USC Asia Architecture & Urbanism Study Abroad Program

Zoom Out

The utopian city is often a concept discussed and theorized by all in the realm of architecture. A city where economic, political, social, urban and architectural qualities allow for an ideal community and promote order and high quality of life. While many aspire to fulfill such a vision, it is often accepted that the idea of the utopian city will never be realized, and thus it remains more of a conceptual construct. Nevertheless, there are instances of this model that exist in the world, none of which come close to fulfilling the essence of a utopian city, but rather in some way exemplify a specific utopian quality. But which of these qualities sets apart and distinguishes different models from each other? After transitioning from Seoul to Hong Kong in the past week, I have come to realize that great architecture alone cannot sustain a utopian environment, or just a city for that matter, and must be offset by other urban strategies to avoid a sense of commonality.

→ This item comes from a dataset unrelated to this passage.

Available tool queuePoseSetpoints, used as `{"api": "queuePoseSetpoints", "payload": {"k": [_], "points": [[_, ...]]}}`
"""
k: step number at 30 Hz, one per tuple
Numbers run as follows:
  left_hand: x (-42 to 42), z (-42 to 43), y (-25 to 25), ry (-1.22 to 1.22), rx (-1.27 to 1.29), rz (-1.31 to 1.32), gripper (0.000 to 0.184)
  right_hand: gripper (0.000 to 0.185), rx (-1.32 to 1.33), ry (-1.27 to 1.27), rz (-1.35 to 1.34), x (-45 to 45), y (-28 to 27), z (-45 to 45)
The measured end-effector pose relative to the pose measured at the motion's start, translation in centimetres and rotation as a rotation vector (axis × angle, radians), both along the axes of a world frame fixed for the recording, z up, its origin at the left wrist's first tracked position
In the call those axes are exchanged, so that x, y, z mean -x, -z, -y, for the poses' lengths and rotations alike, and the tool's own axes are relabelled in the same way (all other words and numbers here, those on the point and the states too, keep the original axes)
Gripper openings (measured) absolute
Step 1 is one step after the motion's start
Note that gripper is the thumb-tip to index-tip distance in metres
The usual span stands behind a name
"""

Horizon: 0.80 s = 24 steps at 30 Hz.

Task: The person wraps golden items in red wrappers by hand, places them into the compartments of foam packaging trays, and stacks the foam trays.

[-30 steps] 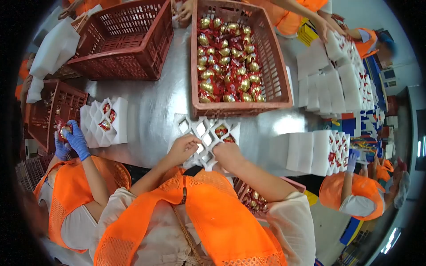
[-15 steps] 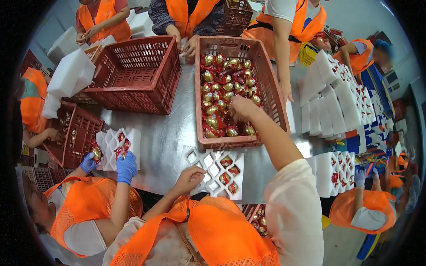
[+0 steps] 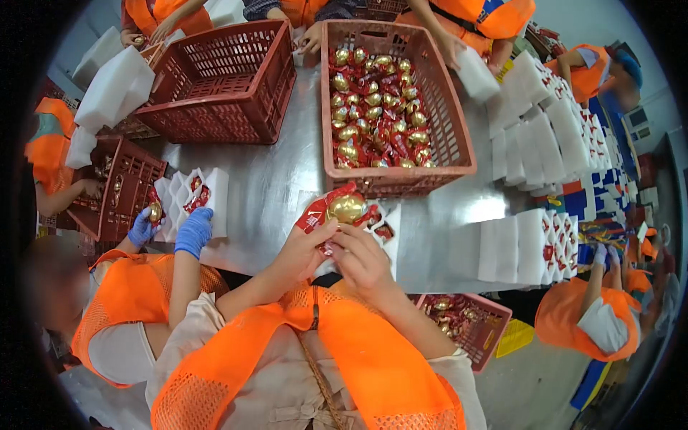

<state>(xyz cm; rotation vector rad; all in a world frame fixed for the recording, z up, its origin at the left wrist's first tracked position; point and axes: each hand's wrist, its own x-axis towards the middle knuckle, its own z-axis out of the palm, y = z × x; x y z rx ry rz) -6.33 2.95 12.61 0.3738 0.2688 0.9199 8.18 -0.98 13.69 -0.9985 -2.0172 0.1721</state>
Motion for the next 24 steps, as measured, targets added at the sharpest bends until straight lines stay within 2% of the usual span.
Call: {"api": "queuePoseSetpoints", "payload": {"k": [2, 3, 4, 5, 6, 7, 8, 9, 11, 12, 13, 14, 16, 17, 20, 21, 22, 24], "points": [[0.4, 0.6, 1.3, -0.019, 0.061, -0.384, 0.037, 0.029, 0.137, -0.048, -0.042, 0.1, 0.1, 2.0], [0.7, 1.2, 1.8, -0.008, 0.125, -0.332, 0.037, 0.029, 0.140, -0.036, -0.050, -0.1, 0.9, 2.7], [1.1, 1.3, 1.8, 0.008, 0.127, -0.340, 0.037, 0.036, 0.246, 0.119, -0.306, -0.2, 1.3, 3.1], [1.6, 1.5, 2.0, 0.126, 0.061, -0.348, 0.039, 0.043, 0.351, 0.276, -0.562, -0.2, 1.6, 3.7], [1.9, 1.7, 2.0, 0.245, -0.004, -0.352, 0.040, 0.048, 0.524, 0.252, -0.715, -0.8, 1.7, 3.6], [2.1, 1.7, 1.9, 0.319, -0.046, -0.385, 0.038, 0.046, 0.776, 0.109, -0.834, -1.3, 1.6, 3.6], [2.1, 1.6, 3.2, 0.304, -0.261, -0.508, 0.037, 0.045, 1.022, -0.050, -0.942, -1.9, 1.5, 3.7], [2.2, 1.9, 3.5, 0.291, -0.178, -0.609, 0.033, 0.045, 1.137, -0.132, -1.042, -1.7, 2.0, 3.9], [2.7, 2.0, 4.2, 0.265, -0.087, -0.709, 0.029, 0.045, 1.135, -0.087, -1.003, -1.8, 4.3, 4.9], [3.2, 1.9, 5.1, 0.151, -0.332, -0.882, 0.024, 0.045, 1.133, -0.045, -0.965, -1.9, 5.9, 5.3], [3.5, 1.8, 5.4, 0.032, -0.579, -1.051, 0.018, 0.047, 0.987, -0.067, -0.944, -1.2, 6.4, 4.7], [3.4, 1.8, 5.8, 0.029, -0.568, -1.057, 0.018, 0.047, 0.998, -0.073, -0.945, -1.0, 6.4, 4.7], [2.6, 1.3, 6.4, -0.130, -0.392, -0.915, 0.009, 0.050, 1.146, -0.012, -1.122, -0.9, 5.9, 4.1], [2.2, 0.6, 6.7, -0.157, -0.384, -0.912, 0.008, 0.049, 1.084, 0.007, -1.231, -1.0, 6.9, 3.3], [0.8, -1.8, 8.5, -0.186, -0.296, -0.764, 0.007, 0.039, 1.049, 0.058, -1.251, -1.7, 7.1, 0.7], [0.0, -2.6, 10.1, -0.268, -0.410, -0.776, 0.009, 0.037, 1.064, 0.068, -1.228, -2.0, 7.2, 0.2], [-0.5, -3.0, 9.8, -0.269, -0.404, -0.774, 0.009, 0.037, 1.070, 0.070, -1.225, -2.4, 7.5, 0.0], [-1.2, -3.7, 9.0, 0.025, -0.089, -0.695, 0.014, 0.034, 0.925, 0.154, -1.011, -3.2, 9.3, -0.4]]}}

Last week we visited Paju Book City, a skinny strip of wetland north of Seoul where dozens of publishing businesses call home. Paju is a model of an architectural utopia, which is to say that architectural design, on a building-by-building basis, is given free reign. There are no external factors such as context, urbanism, spatial relationships, etc that one must consider when making design decisions. Because of this, the city is read as a collection of objects, each unique and unrelated. In an architect’s eye, this can be a dream come true. Carte blanche to build whatever you want. Many get recognized here, if they can secure a lot on which to design a potential career-changing project. However, even with the plethora of individually successful designs, our group quickly became desensitized to this unconnected fabric, and overall uninterested. The place lacked any sign of life. The streets were vacant, the people hidden, the activity absent. An eerie quiet to each block, only the architecture remained.

Now take into consideration our new location; Hong Kong. Arriving into the heart of this urban mammoth, the city engulfs you with overwhelming density. High-rise after high-rise, every block built out to near critical mass. People everywhere. Yet few instances of famous architecture are evident. The majority of buildings are mundane high-rise apartments or offices, repetitive extrusions of the same type and plan. This is not to say that Hong Kong is devoid of great architecture, but more so that the city is not defined by it. Urbanism is what gives Honk Kong life. The dense fabric connected through numerous transit systems, the multiple programmatic layers, the cultural and historic infusion within modern developments.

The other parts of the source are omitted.